## About this exercise:
Locate every line in the material below that has the word "what". Copy each of those lines.
:: Data shown
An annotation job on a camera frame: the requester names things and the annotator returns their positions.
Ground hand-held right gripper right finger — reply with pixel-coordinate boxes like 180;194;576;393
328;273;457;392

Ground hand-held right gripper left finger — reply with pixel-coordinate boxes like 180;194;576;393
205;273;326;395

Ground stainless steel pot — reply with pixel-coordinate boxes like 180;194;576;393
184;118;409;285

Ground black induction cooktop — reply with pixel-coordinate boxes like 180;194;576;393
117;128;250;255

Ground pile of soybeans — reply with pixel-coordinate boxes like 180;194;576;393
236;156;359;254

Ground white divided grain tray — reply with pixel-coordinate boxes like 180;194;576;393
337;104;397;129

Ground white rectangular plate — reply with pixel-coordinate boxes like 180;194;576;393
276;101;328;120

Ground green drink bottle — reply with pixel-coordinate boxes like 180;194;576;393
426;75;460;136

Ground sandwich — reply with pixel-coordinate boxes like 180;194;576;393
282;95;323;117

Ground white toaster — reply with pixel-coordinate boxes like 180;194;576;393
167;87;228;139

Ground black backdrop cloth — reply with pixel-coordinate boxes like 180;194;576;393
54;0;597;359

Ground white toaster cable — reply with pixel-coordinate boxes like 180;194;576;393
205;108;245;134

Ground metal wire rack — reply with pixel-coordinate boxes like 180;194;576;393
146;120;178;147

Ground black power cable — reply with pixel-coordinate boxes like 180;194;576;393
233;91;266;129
::::
:: Data shown
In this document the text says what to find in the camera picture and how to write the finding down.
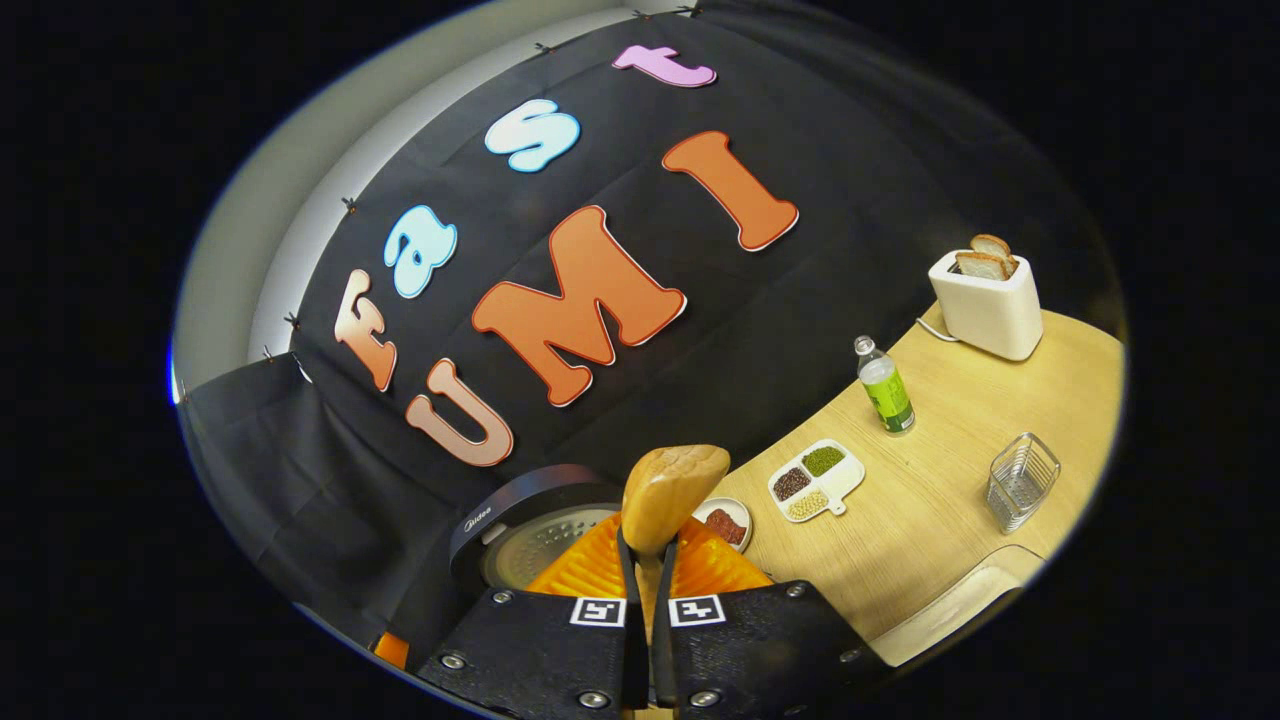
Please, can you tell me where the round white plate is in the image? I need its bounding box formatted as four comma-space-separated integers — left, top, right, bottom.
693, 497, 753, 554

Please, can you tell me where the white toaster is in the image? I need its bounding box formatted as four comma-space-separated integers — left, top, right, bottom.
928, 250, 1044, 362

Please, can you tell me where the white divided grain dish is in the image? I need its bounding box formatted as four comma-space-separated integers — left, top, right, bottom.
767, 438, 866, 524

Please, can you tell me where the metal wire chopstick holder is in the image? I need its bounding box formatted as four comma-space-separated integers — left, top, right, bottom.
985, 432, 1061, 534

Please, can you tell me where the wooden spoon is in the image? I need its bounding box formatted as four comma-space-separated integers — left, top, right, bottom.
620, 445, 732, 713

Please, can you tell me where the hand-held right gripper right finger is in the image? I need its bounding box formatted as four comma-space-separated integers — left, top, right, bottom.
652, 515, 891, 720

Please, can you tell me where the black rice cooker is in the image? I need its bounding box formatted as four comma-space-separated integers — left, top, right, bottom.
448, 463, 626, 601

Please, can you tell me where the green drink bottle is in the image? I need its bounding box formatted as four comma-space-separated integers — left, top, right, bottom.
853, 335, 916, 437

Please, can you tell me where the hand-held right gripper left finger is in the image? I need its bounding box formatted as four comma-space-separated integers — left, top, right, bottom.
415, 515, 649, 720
::::
:: Data shown
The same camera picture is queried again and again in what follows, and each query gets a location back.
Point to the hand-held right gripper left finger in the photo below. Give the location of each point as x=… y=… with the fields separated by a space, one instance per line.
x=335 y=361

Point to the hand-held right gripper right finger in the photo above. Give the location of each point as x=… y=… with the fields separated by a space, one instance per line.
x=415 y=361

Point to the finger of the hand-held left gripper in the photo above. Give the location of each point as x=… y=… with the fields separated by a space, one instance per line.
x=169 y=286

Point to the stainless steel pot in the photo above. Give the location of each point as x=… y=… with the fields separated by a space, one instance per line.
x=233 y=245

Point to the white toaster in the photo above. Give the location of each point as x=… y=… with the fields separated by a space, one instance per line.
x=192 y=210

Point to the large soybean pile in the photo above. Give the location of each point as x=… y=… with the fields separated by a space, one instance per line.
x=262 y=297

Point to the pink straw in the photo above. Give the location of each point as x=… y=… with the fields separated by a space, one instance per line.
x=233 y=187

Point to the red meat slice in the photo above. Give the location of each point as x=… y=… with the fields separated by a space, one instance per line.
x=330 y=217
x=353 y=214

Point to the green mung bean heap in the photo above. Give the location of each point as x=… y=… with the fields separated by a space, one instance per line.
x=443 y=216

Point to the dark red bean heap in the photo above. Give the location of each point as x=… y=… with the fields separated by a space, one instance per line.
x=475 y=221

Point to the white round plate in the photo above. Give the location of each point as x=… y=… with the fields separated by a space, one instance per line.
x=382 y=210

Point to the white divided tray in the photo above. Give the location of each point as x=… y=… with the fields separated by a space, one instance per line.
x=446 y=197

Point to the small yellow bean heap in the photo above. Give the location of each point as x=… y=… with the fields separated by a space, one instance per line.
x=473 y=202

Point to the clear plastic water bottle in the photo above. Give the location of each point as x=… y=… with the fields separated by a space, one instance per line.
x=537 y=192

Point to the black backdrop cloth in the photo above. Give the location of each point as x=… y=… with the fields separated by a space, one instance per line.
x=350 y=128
::::
## Written answer:
In this document the text says what to find in the camera picture and how to write the finding down.
The same camera picture is queried again and again in what follows, and each query gets a location back.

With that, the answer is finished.